Problem description:
Exactly as written, output each record given below.

(Stored dataset items)
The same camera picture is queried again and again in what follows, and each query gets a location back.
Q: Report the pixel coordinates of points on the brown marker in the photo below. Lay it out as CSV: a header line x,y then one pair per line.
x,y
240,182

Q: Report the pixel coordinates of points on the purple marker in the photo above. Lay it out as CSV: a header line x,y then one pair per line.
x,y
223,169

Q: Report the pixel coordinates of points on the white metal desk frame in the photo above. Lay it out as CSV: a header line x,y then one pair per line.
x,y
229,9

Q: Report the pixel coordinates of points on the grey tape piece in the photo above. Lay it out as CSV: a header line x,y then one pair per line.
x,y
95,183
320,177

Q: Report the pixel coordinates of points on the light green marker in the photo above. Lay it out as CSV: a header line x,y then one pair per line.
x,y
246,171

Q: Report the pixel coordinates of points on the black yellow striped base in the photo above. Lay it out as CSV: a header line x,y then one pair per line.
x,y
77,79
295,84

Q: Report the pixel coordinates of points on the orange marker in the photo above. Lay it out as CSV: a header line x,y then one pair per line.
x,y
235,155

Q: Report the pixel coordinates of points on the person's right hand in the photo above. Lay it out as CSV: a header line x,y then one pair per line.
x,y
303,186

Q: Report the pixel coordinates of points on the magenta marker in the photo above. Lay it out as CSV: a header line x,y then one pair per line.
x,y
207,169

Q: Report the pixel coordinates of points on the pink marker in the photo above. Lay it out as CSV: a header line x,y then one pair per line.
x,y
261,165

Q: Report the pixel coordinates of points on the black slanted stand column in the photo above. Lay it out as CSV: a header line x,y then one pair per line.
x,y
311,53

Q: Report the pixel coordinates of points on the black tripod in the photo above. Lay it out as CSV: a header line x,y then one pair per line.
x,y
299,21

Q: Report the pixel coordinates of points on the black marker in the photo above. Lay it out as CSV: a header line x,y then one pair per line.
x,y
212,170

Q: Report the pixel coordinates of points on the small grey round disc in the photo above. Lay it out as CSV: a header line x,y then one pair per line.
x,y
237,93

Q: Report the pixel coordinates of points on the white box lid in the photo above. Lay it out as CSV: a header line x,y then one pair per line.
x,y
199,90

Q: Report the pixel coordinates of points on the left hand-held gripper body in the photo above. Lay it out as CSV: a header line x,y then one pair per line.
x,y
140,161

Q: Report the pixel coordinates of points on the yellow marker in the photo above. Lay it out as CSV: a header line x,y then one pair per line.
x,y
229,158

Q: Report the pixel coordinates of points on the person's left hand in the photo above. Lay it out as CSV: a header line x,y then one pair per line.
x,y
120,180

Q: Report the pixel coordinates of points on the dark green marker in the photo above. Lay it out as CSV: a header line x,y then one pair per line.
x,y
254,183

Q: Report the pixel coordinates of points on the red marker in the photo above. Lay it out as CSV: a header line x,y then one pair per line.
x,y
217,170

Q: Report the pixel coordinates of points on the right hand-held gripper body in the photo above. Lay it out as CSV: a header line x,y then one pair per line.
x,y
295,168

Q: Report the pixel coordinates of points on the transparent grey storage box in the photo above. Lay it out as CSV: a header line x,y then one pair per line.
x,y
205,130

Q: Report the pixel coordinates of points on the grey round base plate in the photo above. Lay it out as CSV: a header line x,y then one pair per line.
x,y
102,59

Solution for this exercise:
The same camera picture is queried again and again in what follows, and each query gets a location back.
Q: Report the pixel coordinates of points on the brown marker in the photo below. Lay it out as CSV: a header line x,y then one pair per line.
x,y
240,182

Q: Report the pixel coordinates of points on the purple marker in the photo above. Lay it out as CSV: a header line x,y then one pair per line.
x,y
223,169

Q: Report the pixel coordinates of points on the white metal desk frame in the photo above. Lay it out as CSV: a header line x,y then one pair per line.
x,y
229,9

Q: Report the pixel coordinates of points on the grey tape piece in the photo above. Lay it out as CSV: a header line x,y then one pair per line.
x,y
95,183
320,177

Q: Report the pixel coordinates of points on the light green marker in the photo above. Lay it out as CSV: a header line x,y then one pair per line.
x,y
246,171

Q: Report the pixel coordinates of points on the black yellow striped base in the photo above. Lay it out as CSV: a header line x,y then one pair per line.
x,y
77,79
295,84

Q: Report the pixel coordinates of points on the orange marker in the photo above. Lay it out as CSV: a header line x,y then one pair per line.
x,y
235,155

Q: Report the pixel coordinates of points on the person's right hand in the photo above. Lay it out as CSV: a header line x,y then one pair per line.
x,y
303,186

Q: Report the pixel coordinates of points on the magenta marker in the photo above. Lay it out as CSV: a header line x,y then one pair per line.
x,y
207,169

Q: Report the pixel coordinates of points on the pink marker in the photo above. Lay it out as CSV: a header line x,y then one pair per line.
x,y
261,165

Q: Report the pixel coordinates of points on the black slanted stand column in the photo above. Lay it out as CSV: a header line x,y then one pair per line.
x,y
311,53

Q: Report the pixel coordinates of points on the black tripod in the photo above. Lay it out as CSV: a header line x,y then one pair per line.
x,y
299,21

Q: Report the pixel coordinates of points on the black marker in the photo above. Lay it out as CSV: a header line x,y then one pair per line.
x,y
212,170

Q: Report the pixel coordinates of points on the small grey round disc in the photo above. Lay it out as CSV: a header line x,y then one pair per line.
x,y
237,93

Q: Report the pixel coordinates of points on the white box lid in the photo above. Lay it out as CSV: a header line x,y then one pair per line.
x,y
199,90

Q: Report the pixel coordinates of points on the left hand-held gripper body in the photo above. Lay it out as CSV: a header line x,y then one pair per line.
x,y
140,161

Q: Report the pixel coordinates of points on the yellow marker in the photo above. Lay it out as CSV: a header line x,y then one pair per line.
x,y
229,158

Q: Report the pixel coordinates of points on the person's left hand in the photo above. Lay it out as CSV: a header line x,y then one pair per line.
x,y
120,180

Q: Report the pixel coordinates of points on the dark green marker in the photo above. Lay it out as CSV: a header line x,y then one pair per line.
x,y
254,183

Q: Report the pixel coordinates of points on the red marker in the photo above. Lay it out as CSV: a header line x,y then one pair per line.
x,y
217,170

Q: Report the pixel coordinates of points on the right hand-held gripper body in the photo above. Lay it out as CSV: a header line x,y then one pair per line.
x,y
295,168

Q: Report the pixel coordinates of points on the transparent grey storage box in the photo above. Lay it out as CSV: a header line x,y then one pair per line.
x,y
205,130

Q: Report the pixel coordinates of points on the grey round base plate in the photo above. Lay it out as CSV: a header line x,y then one pair per line.
x,y
102,59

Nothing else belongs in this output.